→ **Exercise brief**: Return every line of the data that contains the string "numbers".

→ **Dataset section**:

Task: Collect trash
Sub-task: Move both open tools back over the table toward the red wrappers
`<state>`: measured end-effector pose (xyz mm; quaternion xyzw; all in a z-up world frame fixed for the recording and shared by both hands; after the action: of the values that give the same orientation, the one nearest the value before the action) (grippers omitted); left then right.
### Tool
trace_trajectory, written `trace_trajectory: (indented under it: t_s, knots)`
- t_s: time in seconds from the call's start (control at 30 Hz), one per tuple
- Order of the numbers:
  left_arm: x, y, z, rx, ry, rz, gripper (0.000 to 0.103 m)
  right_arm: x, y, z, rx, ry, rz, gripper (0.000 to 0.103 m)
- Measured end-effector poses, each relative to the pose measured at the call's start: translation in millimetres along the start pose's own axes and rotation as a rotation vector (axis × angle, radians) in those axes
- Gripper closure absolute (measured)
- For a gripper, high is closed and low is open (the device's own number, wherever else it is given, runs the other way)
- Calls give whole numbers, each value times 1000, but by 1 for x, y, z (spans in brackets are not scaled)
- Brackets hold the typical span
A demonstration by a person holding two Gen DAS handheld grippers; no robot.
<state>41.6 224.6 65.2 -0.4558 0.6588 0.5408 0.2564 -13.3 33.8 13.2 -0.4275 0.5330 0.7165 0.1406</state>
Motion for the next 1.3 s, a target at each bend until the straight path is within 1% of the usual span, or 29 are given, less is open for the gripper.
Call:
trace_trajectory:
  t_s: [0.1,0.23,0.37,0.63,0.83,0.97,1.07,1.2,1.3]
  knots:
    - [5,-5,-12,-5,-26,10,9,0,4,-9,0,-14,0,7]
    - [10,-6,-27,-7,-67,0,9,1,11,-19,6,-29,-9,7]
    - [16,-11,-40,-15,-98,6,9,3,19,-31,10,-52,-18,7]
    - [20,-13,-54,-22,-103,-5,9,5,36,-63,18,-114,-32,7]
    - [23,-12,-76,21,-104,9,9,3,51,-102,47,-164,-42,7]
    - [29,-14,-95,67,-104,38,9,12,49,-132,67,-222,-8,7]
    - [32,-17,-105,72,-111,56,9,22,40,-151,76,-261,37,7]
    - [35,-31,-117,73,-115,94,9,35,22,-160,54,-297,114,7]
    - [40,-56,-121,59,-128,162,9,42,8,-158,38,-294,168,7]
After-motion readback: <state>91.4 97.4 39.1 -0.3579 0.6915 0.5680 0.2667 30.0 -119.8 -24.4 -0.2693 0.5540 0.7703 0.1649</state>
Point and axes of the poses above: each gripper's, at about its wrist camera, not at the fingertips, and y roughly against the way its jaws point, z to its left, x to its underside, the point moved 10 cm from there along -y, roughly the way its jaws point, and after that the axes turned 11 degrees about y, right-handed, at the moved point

→ **Solution**:
- Order of the numbers:
- Calls give whole numbers, each value times 1000, but by 1 for x, y, z (spans in brackets are not scaled)

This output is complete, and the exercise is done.